La situation est préoccupante. Au matin du 22 juin, des passants ont découvert une femme au visage tuméfié dans la rue. Réalisant qu’elle était en détresse, ils ont appelé les secours qui l'ont transportée à l’hôpital, où elle a reçu des soins pour ses blessures. La gendarmerie a été alertée de l’agression qu’avait subie la victime.
Les circonstances de cette agression sont encore floues. La victime a déclaré avoir organisé une soirée chez elle la veille des faits, avant de se réveiller, désorientée, dans une cave. C'est là qu'elle aurait été agressée. Parvenant à échapper à son agresseur, elle a trouvé refuge à l'extérieur.
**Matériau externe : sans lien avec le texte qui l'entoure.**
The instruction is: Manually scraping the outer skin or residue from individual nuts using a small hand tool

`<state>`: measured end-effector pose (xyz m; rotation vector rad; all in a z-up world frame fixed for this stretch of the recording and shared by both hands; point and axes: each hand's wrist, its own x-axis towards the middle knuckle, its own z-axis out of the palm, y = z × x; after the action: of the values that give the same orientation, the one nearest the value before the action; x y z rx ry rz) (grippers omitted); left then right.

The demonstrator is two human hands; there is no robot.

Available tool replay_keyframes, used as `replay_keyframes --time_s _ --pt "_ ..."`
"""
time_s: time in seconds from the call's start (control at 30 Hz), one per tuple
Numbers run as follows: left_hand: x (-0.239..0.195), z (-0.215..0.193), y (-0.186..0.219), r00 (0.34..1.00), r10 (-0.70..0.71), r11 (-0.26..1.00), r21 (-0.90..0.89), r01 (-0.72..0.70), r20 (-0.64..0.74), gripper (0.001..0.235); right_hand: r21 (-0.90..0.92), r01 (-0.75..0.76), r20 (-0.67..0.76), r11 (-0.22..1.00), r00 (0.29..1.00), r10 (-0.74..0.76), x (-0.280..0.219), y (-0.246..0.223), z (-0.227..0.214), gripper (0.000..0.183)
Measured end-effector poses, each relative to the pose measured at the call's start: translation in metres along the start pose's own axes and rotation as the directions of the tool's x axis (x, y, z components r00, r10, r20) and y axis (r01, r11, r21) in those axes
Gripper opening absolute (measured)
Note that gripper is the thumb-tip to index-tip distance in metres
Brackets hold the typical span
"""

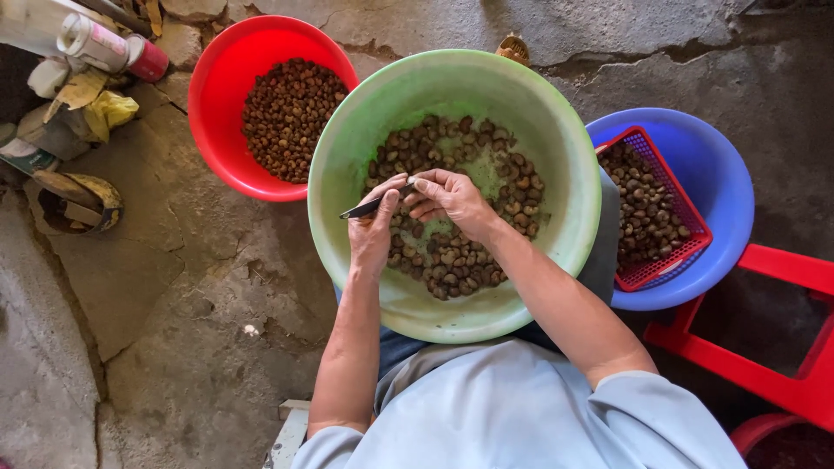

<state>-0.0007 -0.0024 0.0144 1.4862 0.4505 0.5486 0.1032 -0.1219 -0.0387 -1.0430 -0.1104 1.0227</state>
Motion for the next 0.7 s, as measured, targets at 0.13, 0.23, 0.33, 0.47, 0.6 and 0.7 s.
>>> replay_keyframes --time_s 0.13,0.23,0.33,0.47,0.6,0.7 --pt "0.000 -0.006 -0.012 0.999 -0.008 1.000 0.024 0.009 -0.044 0.019 -0.049 0.025 -0.005 0.998 1.000 -0.025 -0.003 0.000 0.004 0.029" --pt "0.003 -0.011 -0.018 0.996 0.017 0.998 0.059 -0.012 -0.089 0.019 -0.093 0.111 -0.031 0.989 0.993 -0.114 -0.001 0.000 0.003 0.028" --pt "0.000 -0.008 -0.008 0.993 -0.013 0.998 0.065 0.021 -0.114 0.019 -0.262 0.286 -0.125 0.922 0.937 -0.326 0.008 0.001 -0.016 0.022" --pt "0.000 -0.007 -0.006 0.987 0.042 0.987 0.159 -0.017 -0.154 0.018 -0.431 0.553 -0.141 0.713 0.740 -0.658 -0.036 -0.055 -0.036 0.014" --pt "0.006 -0.016 -0.015 0.984 0.101 0.970 0.234 -0.064 -0.150 0.020 -0.735 0.521 -0.119 0.435 0.532 -0.838 -0.086 -0.096 -0.091 0.015" --pt "0.007 -0.017 -0.022 0.987 0.123 0.977 0.188 -0.102 -0.107 0.027 -0.876 0.338 -0.143 0.344 0.500 -0.854 -0.116 -0.101 -0.155 0.010"
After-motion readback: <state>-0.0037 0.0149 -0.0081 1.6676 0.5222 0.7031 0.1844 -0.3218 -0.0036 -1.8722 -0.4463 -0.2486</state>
Indices graves et concordants
Dès leur arrivée sur les lieux, les forces de l’ordre ont appréhendé le suspect, toujours présent sur place. Ce dernier, âgé de 49 ans et sans domicile fixe, a déclaré être un ouvrier agricole non déclaré. Il a catégoriquement nié avoir commis des violences sexuelles à l'encontre de la victime, et pourtant celle-ci l'a identifié formellement comme son agresseur. Les premières auditions de témoins ainsi que des éléments scientifiques ont abouti à des indices sérieux incriminant le suspect.
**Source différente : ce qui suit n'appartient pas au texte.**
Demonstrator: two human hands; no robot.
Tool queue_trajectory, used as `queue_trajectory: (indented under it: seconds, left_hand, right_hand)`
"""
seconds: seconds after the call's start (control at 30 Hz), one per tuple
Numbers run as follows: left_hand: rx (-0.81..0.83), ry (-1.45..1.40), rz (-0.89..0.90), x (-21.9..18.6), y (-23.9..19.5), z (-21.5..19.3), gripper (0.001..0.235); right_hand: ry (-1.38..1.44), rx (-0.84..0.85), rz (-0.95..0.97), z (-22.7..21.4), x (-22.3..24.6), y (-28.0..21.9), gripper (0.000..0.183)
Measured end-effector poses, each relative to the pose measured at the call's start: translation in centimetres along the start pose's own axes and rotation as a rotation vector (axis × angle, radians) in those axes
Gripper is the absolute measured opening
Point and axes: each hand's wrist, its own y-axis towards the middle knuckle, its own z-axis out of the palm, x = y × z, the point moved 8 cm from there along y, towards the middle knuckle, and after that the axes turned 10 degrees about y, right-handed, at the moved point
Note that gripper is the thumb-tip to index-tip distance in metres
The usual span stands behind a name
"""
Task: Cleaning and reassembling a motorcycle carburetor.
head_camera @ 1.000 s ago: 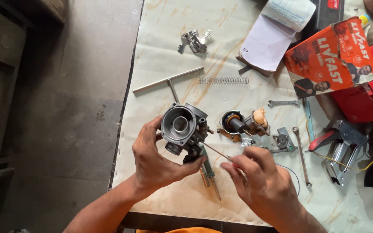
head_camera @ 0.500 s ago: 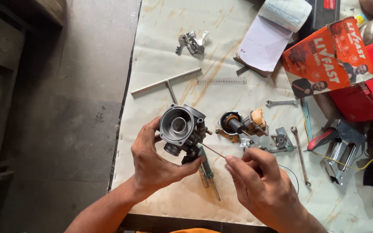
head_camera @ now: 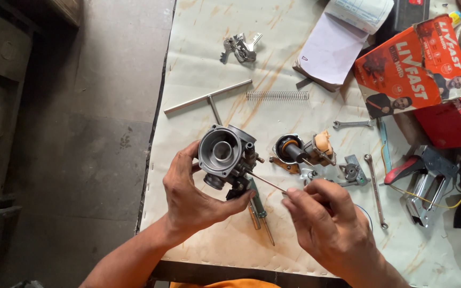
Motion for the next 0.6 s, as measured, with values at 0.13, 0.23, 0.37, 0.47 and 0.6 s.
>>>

À l'issue de sa mise en examen pour viol, l'homme a été placé en détention. Bien qu'il fasse l'objet de graves accusations, il bénéficie de la présomption d'innocence jusqu'à nouvel ordre. L'affaire est désormais entre les mains d'un juge d'instruction. Ce dossier suscite l'inquiétude au sein de la communauté locale, alors que des experts soulignent l'urgence d'éclaircir les circonstances entourant cette affaire, afin de garantir la sécurité des citoyens.
Des membres de la communauté, ainsi que des experts en criminologie, expriment leur préoccupation quant à la nécessité d'améliorer la surveillance et les services de soutien pour les victimes d'agressions. En effet, comme l’indique Le Monde, il est crucial de sensibiliser davantage le public sur la violence à l’égard des femmes, tout en soutenant les victimes dans leur cheminement vers la justice.